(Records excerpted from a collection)
━━━

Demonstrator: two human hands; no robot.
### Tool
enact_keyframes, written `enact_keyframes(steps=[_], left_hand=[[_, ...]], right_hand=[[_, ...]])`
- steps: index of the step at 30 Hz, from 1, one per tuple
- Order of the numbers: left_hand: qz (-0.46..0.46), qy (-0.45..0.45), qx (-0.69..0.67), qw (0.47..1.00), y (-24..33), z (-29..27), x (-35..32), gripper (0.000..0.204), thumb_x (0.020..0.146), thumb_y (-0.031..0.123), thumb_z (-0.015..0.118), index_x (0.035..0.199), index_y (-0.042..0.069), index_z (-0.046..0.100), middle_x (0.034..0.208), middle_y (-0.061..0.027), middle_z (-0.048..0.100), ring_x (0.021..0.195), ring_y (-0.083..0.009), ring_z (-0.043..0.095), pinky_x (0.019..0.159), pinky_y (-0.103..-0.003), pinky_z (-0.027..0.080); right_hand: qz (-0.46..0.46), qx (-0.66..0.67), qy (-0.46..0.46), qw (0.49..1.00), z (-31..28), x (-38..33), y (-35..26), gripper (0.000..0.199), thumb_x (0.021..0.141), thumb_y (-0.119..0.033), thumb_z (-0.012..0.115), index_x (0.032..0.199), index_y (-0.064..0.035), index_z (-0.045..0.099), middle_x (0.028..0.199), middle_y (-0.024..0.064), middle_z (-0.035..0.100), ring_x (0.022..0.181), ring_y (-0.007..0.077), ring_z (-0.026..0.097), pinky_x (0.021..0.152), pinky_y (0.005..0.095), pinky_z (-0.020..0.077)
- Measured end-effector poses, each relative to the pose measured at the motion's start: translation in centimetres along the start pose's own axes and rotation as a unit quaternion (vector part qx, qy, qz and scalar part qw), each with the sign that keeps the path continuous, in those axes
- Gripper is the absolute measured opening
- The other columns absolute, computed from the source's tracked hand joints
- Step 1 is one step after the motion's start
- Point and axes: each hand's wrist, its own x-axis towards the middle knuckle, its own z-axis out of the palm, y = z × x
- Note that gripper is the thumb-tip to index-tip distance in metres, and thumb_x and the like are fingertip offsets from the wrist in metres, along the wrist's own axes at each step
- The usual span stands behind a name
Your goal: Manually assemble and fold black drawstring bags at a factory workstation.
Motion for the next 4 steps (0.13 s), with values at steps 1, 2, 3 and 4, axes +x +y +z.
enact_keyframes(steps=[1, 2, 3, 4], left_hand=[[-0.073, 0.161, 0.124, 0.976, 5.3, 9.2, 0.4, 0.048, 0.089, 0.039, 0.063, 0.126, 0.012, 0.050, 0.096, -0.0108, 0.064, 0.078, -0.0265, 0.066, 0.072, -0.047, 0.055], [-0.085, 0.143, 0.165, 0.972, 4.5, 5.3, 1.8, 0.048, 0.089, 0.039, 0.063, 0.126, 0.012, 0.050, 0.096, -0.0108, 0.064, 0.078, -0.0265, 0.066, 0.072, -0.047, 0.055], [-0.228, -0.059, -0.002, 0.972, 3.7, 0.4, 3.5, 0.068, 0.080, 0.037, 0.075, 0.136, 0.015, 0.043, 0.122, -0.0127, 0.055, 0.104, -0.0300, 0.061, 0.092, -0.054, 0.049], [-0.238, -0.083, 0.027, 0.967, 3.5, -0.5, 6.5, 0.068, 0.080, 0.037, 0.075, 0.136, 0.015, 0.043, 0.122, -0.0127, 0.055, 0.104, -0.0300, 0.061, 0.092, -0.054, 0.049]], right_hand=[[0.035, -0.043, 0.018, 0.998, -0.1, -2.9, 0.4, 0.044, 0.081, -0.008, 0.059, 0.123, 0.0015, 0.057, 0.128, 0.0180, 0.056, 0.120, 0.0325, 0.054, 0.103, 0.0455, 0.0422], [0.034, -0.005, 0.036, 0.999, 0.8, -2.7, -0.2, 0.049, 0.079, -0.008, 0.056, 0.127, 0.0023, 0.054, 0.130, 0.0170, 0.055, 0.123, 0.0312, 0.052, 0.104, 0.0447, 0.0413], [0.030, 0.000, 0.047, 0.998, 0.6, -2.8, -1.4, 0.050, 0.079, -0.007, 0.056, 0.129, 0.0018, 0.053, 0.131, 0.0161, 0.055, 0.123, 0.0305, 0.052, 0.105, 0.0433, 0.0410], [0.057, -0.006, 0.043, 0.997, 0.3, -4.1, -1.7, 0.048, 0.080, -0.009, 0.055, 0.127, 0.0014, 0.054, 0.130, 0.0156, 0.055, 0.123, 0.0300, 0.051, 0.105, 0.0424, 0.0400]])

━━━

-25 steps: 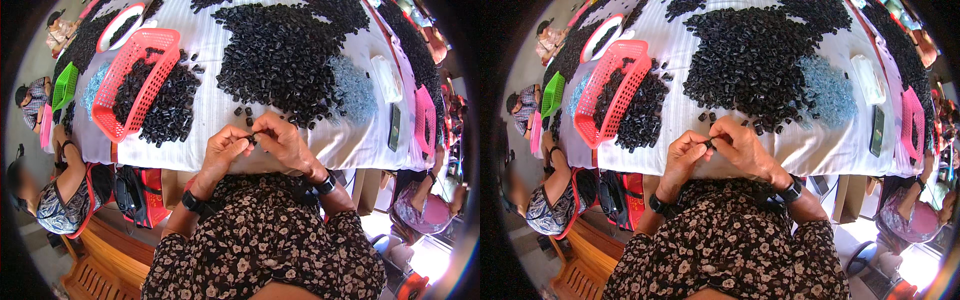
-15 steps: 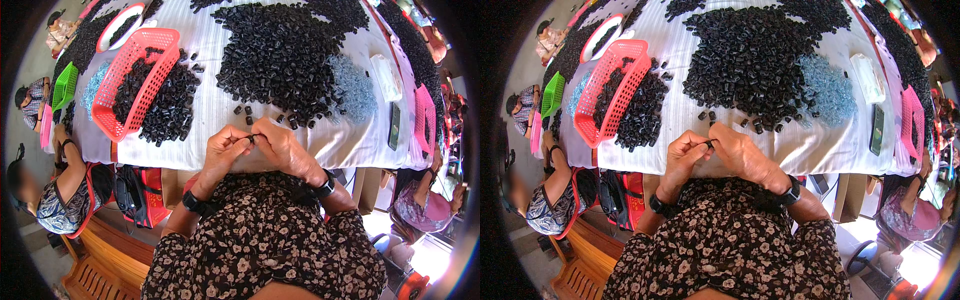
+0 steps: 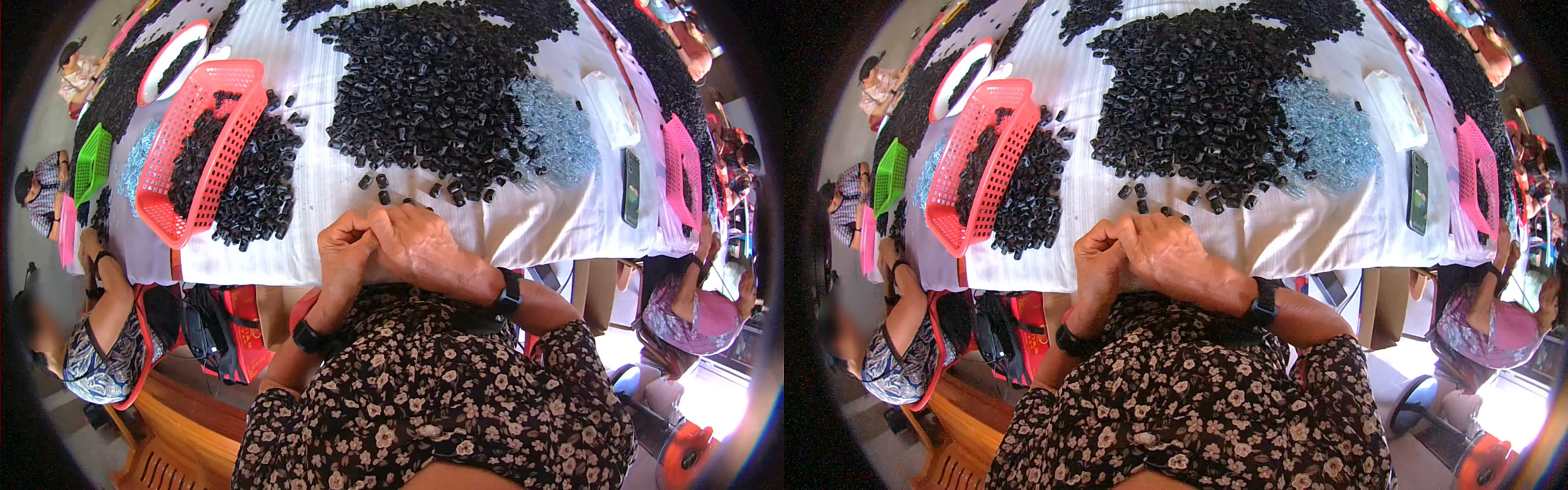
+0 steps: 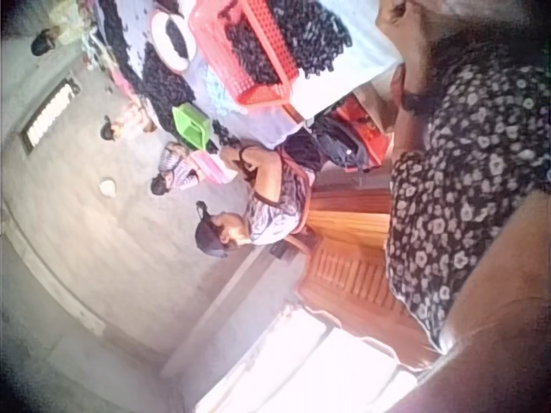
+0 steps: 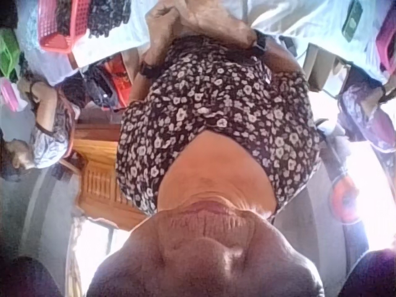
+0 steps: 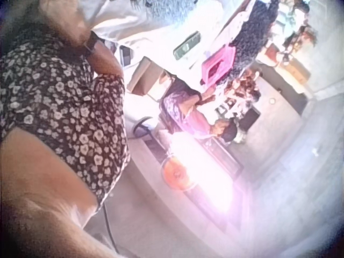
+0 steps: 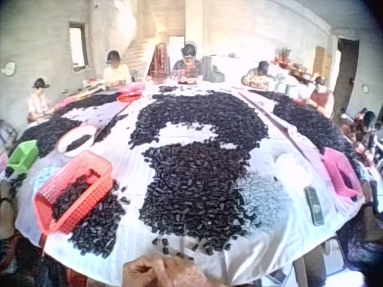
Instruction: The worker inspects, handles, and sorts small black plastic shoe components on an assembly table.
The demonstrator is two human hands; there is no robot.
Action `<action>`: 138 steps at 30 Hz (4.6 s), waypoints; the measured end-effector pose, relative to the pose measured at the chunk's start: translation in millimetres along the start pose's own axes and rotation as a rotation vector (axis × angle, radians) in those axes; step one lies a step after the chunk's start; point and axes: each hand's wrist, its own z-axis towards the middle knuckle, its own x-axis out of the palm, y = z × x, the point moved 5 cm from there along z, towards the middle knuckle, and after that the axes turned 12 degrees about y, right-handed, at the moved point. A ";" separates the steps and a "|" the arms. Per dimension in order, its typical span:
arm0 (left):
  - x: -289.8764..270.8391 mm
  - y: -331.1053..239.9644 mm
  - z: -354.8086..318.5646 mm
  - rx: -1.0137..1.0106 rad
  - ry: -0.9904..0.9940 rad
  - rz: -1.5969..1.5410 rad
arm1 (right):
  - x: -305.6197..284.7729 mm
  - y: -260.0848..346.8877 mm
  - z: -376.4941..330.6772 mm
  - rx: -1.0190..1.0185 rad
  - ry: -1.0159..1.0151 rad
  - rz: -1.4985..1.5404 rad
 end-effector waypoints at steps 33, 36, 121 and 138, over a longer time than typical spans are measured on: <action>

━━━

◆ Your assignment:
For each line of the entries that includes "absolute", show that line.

◆ Output for this exercise:
- Gripper is the absolute measured opening
- The other columns absolute, computed from the source's tracked hand joints

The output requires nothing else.